One team's best defensive player was uncharacteristically mediocre in the World Series, suffering two of the four losses. The other team's best defensive player—for the first time in his career—played a game without recording a sack or a tackle.
One team's assistant coaches no doubt elevated the overall play through longer starts by pitchers and more patient at-bats by hitters. The other team's assistant coaches are under siege for improperly utilizing three talented running backs on offense and, on defense, making a star out of a pedestrian receiver named Mike Sims-Walker.
One team's No. 3 pitcher helped out by recording three home playoff wins. The other team's No. 2 quarterback fit right in by throwing four interceptions.
One team celebrated on its field with a memorable and frenzied ginger ale shower. The other team will not experience the joy of the Gatorade bath.
One team vanquished the almighty New York Yankees. The other team was blown out by the lowly Jacksonville Jaguars.
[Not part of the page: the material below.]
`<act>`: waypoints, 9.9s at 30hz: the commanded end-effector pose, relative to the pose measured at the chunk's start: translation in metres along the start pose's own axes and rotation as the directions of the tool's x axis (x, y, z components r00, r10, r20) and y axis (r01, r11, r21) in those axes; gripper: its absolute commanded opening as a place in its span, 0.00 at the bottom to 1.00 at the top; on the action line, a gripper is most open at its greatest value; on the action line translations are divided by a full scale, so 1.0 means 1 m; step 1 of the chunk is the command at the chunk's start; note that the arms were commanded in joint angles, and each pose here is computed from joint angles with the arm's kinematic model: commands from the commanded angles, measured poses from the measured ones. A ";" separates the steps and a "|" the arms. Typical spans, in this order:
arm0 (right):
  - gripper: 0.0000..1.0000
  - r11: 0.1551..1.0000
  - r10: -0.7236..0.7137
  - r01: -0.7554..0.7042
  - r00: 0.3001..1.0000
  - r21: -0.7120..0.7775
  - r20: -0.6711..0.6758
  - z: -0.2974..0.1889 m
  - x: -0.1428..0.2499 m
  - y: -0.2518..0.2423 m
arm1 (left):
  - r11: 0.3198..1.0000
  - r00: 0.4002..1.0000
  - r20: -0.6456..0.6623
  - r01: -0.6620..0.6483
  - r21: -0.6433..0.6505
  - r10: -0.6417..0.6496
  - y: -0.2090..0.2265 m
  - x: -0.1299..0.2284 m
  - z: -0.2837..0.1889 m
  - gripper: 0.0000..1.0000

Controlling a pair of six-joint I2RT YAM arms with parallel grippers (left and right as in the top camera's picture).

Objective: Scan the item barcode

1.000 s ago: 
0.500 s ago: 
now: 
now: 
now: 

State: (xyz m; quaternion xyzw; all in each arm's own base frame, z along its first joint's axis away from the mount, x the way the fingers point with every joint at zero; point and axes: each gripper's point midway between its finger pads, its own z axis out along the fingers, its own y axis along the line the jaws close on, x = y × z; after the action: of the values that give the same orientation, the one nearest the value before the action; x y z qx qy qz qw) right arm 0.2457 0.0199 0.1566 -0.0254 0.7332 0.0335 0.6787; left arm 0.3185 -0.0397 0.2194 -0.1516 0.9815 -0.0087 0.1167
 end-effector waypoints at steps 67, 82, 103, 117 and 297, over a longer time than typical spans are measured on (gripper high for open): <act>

One team has finally overachieved. The other team seemingly never reaches its potential.
One team just celebrated in the Fall Classic. The other team is in the midst of orchestrating a classic fall.
One team should be toasted with booze. The other team deserves to be showered with boos.
One team—the Texas Rangers—just climaxed the longest, greatest season of its 39-year franchise history. The other team—your Dallas Cowboys—is just beginning to author the most disappointing season of its 50-year existence.
One team says enjoy basking in the warm glow of an unforgettable fall. The other team warns of an imminent, cold and ugly winter.